# YOUR GOAL
Please copy every line of the records below that holds the word "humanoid".
+ + +
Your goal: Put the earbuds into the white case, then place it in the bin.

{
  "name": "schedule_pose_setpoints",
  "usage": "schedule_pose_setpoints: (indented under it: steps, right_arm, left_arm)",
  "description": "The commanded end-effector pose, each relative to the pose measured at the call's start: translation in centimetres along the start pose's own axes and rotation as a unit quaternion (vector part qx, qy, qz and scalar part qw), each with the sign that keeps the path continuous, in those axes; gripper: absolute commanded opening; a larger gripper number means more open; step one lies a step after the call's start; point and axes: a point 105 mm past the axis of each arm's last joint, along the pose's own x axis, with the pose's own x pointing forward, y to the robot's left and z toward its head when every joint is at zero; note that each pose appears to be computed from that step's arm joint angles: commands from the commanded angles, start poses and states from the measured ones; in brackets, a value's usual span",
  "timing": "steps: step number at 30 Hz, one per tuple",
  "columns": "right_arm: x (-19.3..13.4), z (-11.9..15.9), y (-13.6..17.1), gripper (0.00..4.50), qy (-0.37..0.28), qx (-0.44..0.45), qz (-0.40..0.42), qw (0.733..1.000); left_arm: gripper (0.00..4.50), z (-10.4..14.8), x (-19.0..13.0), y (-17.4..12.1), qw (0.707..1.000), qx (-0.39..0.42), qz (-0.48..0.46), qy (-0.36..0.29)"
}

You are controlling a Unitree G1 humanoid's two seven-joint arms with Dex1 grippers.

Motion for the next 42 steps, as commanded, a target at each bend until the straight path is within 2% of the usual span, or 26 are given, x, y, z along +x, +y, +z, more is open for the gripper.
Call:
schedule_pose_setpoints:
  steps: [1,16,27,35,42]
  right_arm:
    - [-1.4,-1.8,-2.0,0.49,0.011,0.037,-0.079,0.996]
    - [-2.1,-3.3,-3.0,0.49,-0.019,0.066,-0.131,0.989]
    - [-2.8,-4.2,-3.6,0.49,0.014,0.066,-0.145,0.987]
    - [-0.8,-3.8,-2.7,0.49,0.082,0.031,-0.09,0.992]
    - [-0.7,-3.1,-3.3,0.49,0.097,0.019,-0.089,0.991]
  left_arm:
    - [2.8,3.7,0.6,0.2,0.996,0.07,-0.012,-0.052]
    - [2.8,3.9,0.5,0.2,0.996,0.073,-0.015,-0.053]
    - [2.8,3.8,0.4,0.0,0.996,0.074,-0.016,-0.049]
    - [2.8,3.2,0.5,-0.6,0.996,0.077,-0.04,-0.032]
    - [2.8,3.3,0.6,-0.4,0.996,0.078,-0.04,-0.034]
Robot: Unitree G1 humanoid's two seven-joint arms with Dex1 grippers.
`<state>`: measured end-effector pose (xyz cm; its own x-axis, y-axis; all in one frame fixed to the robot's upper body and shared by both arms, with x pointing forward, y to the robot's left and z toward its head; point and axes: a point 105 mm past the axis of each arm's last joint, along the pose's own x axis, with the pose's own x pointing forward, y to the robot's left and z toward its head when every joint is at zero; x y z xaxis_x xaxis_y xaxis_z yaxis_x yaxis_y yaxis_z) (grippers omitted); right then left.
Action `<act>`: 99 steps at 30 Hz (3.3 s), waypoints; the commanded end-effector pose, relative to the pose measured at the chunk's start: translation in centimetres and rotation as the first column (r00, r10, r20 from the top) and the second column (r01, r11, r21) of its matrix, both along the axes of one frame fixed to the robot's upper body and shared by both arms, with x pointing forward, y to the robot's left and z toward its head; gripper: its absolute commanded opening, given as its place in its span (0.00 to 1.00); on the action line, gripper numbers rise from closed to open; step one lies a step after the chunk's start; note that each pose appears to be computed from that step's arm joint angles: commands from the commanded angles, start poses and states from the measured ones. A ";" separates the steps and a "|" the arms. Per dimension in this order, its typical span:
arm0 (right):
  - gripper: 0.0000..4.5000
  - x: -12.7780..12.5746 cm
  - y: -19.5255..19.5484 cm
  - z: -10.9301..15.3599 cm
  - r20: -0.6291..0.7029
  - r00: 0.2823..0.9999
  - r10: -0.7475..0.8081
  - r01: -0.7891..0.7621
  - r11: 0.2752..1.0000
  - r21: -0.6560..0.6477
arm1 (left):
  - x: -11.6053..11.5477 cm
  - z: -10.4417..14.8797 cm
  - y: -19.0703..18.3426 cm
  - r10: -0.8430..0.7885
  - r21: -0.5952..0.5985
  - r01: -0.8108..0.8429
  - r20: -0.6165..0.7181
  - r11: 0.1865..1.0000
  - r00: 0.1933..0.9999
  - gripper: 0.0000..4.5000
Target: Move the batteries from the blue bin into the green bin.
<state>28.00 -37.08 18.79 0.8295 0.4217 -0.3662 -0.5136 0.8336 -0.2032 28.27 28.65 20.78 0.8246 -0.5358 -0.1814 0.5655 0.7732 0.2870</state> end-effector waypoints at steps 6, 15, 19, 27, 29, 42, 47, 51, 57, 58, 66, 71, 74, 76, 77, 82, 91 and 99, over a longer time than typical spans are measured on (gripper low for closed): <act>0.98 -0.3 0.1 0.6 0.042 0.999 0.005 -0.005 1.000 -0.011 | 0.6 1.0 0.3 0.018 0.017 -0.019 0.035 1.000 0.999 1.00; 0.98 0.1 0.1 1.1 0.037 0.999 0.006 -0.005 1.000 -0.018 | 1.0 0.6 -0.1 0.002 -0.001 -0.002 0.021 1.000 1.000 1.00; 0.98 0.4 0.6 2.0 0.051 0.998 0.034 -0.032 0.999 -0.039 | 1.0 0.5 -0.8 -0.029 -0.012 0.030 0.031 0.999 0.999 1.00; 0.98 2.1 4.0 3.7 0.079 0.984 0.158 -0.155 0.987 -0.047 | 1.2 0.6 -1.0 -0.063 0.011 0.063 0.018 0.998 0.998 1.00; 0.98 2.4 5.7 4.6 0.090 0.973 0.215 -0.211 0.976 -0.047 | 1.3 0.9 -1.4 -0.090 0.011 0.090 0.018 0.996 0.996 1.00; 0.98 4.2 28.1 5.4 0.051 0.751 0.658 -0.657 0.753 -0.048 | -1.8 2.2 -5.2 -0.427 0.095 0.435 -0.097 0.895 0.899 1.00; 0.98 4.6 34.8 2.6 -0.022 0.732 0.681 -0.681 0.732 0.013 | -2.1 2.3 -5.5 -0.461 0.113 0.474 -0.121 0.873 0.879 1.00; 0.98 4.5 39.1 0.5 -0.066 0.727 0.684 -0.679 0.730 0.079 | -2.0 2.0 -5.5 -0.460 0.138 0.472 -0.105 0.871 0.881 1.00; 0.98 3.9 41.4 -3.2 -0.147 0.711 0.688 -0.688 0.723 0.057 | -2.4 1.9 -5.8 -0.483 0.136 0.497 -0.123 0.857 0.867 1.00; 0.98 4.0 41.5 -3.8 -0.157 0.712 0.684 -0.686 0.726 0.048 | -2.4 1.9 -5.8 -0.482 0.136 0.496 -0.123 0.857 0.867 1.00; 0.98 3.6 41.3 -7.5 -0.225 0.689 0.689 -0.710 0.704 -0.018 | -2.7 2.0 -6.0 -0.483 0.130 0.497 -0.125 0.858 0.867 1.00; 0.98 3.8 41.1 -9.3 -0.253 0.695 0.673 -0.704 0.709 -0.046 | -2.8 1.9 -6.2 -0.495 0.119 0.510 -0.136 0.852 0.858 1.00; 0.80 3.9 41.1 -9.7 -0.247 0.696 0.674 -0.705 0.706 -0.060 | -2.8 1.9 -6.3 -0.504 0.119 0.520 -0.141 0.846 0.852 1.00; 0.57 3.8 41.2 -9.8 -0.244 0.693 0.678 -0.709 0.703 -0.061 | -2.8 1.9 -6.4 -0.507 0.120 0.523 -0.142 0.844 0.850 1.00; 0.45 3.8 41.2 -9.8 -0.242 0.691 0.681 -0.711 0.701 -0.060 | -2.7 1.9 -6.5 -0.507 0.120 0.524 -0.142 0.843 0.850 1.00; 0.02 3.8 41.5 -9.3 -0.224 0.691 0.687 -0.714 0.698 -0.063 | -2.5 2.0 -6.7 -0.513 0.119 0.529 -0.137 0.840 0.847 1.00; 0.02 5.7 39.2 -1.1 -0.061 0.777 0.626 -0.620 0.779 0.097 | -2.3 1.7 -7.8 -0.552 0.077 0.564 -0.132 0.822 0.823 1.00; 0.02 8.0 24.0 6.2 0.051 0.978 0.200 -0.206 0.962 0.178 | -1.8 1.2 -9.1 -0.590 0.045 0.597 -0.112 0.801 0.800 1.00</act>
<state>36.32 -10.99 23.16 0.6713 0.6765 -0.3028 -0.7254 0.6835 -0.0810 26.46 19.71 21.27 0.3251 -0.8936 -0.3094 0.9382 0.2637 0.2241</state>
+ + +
# COMPLETED EXERCISE
You are controlling a Unitree G1 humanoid's two seven-joint arms with Dex1 grippers.
Robot: Unitree G1 humanoid's two seven-joint arms with Dex1 grippers.

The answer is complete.